Nipun Mehta defines Givtivism as, “the practice of radically generous acts that change the world. Radical in its audacity to believe that inner and the outer are deeply inter-connected, and generous in its vision of uplifting one-hundred percent, the oppressor and the oppressed.” As a founder of ServiceSpace, Mehta has been promoting giftivism through several innovative initiatives. One of them, Karma Kitchen started in 1997 as an all-volunteer restaurant in Berkeley, California provides meals to customers. When they are finished dining they receive a tab for $0. The diners are then asked to pay what they think the meal is worth. The premise is a pay-it-forward model, and to date they have served over 24,000 customers. Karma Kitchen has expanded to six cities worldwide including Ahmedabad, India, and Tokyo, Japan.

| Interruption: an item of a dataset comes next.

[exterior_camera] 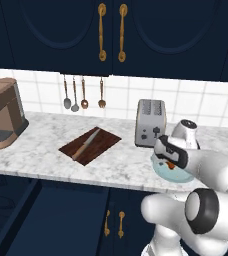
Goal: Pick up the knife from the drawer and place it on the cutting board. Then place the meat from the plate to the cutting board.
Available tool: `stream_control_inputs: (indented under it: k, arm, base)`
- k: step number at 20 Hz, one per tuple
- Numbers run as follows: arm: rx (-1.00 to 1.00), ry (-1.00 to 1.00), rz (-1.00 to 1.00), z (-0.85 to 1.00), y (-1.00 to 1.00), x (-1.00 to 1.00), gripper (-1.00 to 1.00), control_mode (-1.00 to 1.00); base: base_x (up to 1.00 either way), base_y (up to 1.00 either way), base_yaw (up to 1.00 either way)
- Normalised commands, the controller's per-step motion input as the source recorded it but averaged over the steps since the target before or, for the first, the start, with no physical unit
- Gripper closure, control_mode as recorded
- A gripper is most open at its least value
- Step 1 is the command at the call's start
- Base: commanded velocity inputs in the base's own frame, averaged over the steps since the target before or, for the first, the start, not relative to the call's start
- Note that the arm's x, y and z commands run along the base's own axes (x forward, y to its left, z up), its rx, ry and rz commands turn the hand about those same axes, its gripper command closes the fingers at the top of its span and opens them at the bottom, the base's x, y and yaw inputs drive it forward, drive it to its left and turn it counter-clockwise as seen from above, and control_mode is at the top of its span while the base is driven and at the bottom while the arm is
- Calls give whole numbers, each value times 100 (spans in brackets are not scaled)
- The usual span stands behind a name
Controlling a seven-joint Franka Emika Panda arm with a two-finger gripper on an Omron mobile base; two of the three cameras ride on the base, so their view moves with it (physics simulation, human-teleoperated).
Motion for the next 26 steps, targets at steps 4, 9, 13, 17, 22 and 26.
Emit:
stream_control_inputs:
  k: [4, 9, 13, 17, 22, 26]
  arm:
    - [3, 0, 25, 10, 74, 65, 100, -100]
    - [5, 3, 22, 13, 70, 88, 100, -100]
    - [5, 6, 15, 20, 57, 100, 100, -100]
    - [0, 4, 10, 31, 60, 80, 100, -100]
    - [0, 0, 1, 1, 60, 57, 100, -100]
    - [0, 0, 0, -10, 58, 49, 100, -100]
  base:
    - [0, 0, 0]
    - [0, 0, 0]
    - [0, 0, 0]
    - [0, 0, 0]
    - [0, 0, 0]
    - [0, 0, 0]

This radical economic model is based on the good will that is in all of us. I recall that years ago a rock band followed a similar approach giving away their new release and asking customers to pay what they thought it was worth. This approach more than covered their expenses and became a profitable way for selling their new release.
Perhaps in these times when small businesses find that competing with the big box stores for the lowest price is often a futile endeavor, giftivism offers a glimmer of hope for us, as individuals, to assess the true value of a product or service and pay for it accordingly.